→ How to complete this task: Write out each entry word for word.
● ● ● ● ●
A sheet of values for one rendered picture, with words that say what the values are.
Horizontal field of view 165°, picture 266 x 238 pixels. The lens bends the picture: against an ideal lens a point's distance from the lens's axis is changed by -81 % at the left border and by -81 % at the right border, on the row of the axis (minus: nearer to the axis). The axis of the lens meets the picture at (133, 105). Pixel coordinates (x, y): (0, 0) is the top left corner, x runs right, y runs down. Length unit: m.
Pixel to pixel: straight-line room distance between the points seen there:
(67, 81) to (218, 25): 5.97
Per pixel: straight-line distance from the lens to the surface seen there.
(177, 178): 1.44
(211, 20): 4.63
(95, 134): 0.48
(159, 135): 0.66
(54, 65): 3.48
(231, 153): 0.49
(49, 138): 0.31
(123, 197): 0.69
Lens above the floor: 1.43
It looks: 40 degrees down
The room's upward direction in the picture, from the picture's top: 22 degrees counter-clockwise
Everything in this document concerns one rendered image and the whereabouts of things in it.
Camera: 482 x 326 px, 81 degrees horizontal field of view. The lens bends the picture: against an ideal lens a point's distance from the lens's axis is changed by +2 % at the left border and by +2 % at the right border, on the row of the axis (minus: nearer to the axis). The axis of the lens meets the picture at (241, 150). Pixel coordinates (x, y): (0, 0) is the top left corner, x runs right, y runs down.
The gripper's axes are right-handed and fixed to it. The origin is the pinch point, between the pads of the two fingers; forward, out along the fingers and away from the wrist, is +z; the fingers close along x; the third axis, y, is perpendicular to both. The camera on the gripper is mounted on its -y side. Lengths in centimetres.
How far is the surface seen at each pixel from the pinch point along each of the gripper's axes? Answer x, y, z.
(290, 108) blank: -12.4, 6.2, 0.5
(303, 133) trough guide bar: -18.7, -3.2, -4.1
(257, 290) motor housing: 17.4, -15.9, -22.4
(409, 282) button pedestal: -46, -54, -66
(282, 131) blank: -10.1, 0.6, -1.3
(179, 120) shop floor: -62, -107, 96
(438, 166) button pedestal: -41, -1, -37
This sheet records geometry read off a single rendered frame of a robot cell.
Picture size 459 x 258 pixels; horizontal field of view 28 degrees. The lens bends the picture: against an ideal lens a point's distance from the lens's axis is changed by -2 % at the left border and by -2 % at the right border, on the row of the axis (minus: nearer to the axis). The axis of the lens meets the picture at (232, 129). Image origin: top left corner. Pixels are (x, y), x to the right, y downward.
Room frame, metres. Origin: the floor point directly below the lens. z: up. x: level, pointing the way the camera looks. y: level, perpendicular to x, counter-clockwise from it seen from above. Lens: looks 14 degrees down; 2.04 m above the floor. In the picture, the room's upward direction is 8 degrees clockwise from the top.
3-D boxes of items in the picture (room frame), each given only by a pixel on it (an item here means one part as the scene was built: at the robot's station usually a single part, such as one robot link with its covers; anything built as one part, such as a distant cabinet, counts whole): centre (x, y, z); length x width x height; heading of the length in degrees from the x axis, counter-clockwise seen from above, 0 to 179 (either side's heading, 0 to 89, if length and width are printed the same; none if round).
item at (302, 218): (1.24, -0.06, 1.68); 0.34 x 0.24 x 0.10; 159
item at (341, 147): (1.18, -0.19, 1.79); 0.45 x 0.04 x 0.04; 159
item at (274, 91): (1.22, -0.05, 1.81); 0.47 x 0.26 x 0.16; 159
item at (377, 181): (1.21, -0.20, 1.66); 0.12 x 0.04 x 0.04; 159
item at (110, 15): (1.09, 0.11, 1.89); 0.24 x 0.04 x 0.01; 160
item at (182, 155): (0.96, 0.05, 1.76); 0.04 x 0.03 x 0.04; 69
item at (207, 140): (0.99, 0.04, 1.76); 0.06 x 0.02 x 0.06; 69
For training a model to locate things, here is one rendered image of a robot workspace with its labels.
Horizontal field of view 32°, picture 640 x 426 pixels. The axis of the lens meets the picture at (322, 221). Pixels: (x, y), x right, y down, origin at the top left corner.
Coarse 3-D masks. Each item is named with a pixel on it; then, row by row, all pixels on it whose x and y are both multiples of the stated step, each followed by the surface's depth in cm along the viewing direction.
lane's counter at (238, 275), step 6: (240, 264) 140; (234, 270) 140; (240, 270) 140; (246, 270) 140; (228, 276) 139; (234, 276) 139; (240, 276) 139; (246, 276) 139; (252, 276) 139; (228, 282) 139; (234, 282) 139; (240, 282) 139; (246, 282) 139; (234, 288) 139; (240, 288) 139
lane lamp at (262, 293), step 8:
● ● ● ● ●
→ Reply to the task:
A sheet of values for one rendered picture, with words that say what the values are.
Horizontal field of view 165°, picture 266 x 238 pixels. The lens bends the picture: against an ideal lens a point's distance from the lens's axis is changed by -81 % at the left border and by -81 % at the right border, on the row of the axis (minus: nearer to the axis). The axis of the lens meets the picture at (133, 105). Pixel coordinates (x, y): (0, 0) is the top left corner, x runs right, y runs down. Length unit: m.
Pixel to pixel: straight-line room distance between the points seen there:
(67, 81) to (218, 25): 5.97
Per pixel: straight-line distance from the lens to the surface seen there.
(177, 178): 1.44
(211, 20): 4.63
(95, 134): 0.48
(159, 135): 0.66
(54, 65): 3.48
(231, 153): 0.49
(49, 138): 0.31
(123, 197): 0.69
Lens above the floor: 1.43
It looks: 40 degrees down
The room's upward direction in the picture, from the picture's top: 22 degrees counter-clockwise
Everything in this document concerns one rendered image and the whereabouts of things in it.
Camera: 482 x 326 px, 81 degrees horizontal field of view. The lens bends the picture: against an ideal lens a point's distance from the lens's axis is changed by +2 % at the left border and by +2 % at the right border, on the row of the axis (minus: nearer to the axis). The axis of the lens meets the picture at (241, 150). Pixel coordinates (x, y): (0, 0) is the top left corner, x runs right, y runs down.
The gripper's axes are right-handed and fixed to it. The origin is the pinch point, between the pads of the two fingers; forward, out along the fingers and away from the wrist, is +z; the fingers close along x; the third axis, y, is perpendicular to both. The camera on the gripper is mounted on its -y side. Lengths in centimetres.
How far is the surface seen at each pixel from the pinch point along each of the gripper's axes? Answer x, y, z.
(290, 108) blank: -12.4, 6.2, 0.5
(303, 133) trough guide bar: -18.7, -3.2, -4.1
(257, 290) motor housing: 17.4, -15.9, -22.4
(409, 282) button pedestal: -46, -54, -66
(282, 131) blank: -10.1, 0.6, -1.3
(179, 120) shop floor: -62, -107, 96
(438, 166) button pedestal: -41, -1, -37
This sheet records geometry read off a single rendered frame of a robot cell.
Picture size 459 x 258 pixels; horizontal field of view 28 degrees. The lens bends the picture: against an ideal lens a point's distance from the lens's axis is changed by -2 % at the left border and by -2 % at the right border, on the row of the axis (minus: nearer to the axis). The axis of the lens meets the picture at (232, 129). Image origin: top left corner. Pixels are (x, y), x to the right, y downward.
Room frame, metres. Origin: the floor point directly below the lens. z: up. x: level, pointing the way the camera looks. y: level, perpendicular to x, counter-clockwise from it seen from above. Lens: looks 14 degrees down; 2.04 m above the floor. In the picture, the room's upward direction is 8 degrees clockwise from the top.
3-D boxes of items in the picture (room frame), each given only by a pixel on it (an item here means one part as the scene was built: at the robot's station usually a single part, such as one robot link with its covers; anything built as one part, such as a distant cabinet, counts whole): centre (x, y, z); length x width x height; heading of the length in degrees from the x axis, counter-clockwise seen from above, 0 to 179 (either side's heading, 0 to 89, if length and width are printed the same; none if round).
item at (302, 218): (1.24, -0.06, 1.68); 0.34 x 0.24 x 0.10; 159
item at (341, 147): (1.18, -0.19, 1.79); 0.45 x 0.04 x 0.04; 159
item at (274, 91): (1.22, -0.05, 1.81); 0.47 x 0.26 x 0.16; 159
item at (377, 181): (1.21, -0.20, 1.66); 0.12 x 0.04 x 0.04; 159
item at (110, 15): (1.09, 0.11, 1.89); 0.24 x 0.04 x 0.01; 160
item at (182, 155): (0.96, 0.05, 1.76); 0.04 x 0.03 x 0.04; 69
item at (207, 140): (0.99, 0.04, 1.76); 0.06 x 0.02 x 0.06; 69
For training a model to locate things, here is one rendered image of a robot workspace with its labels.
Horizontal field of view 32°, picture 640 x 426 pixels. The axis of the lens meets the picture at (322, 221). Pixels: (x, y), x right, y down, origin at the top left corner.
Coarse 3-D masks. Each item is named with a pixel on it; then, row by row, all pixels on it whose x and y are both multiples of the stated step, each followed by the surface's depth in cm along the viewing direction.
lane's counter at (238, 275), step 6: (240, 264) 140; (234, 270) 140; (240, 270) 140; (246, 270) 140; (228, 276) 139; (234, 276) 139; (240, 276) 139; (246, 276) 139; (252, 276) 139; (228, 282) 139; (234, 282) 139; (240, 282) 139; (246, 282) 139; (234, 288) 139; (240, 288) 139
lane lamp at (262, 293), step 8:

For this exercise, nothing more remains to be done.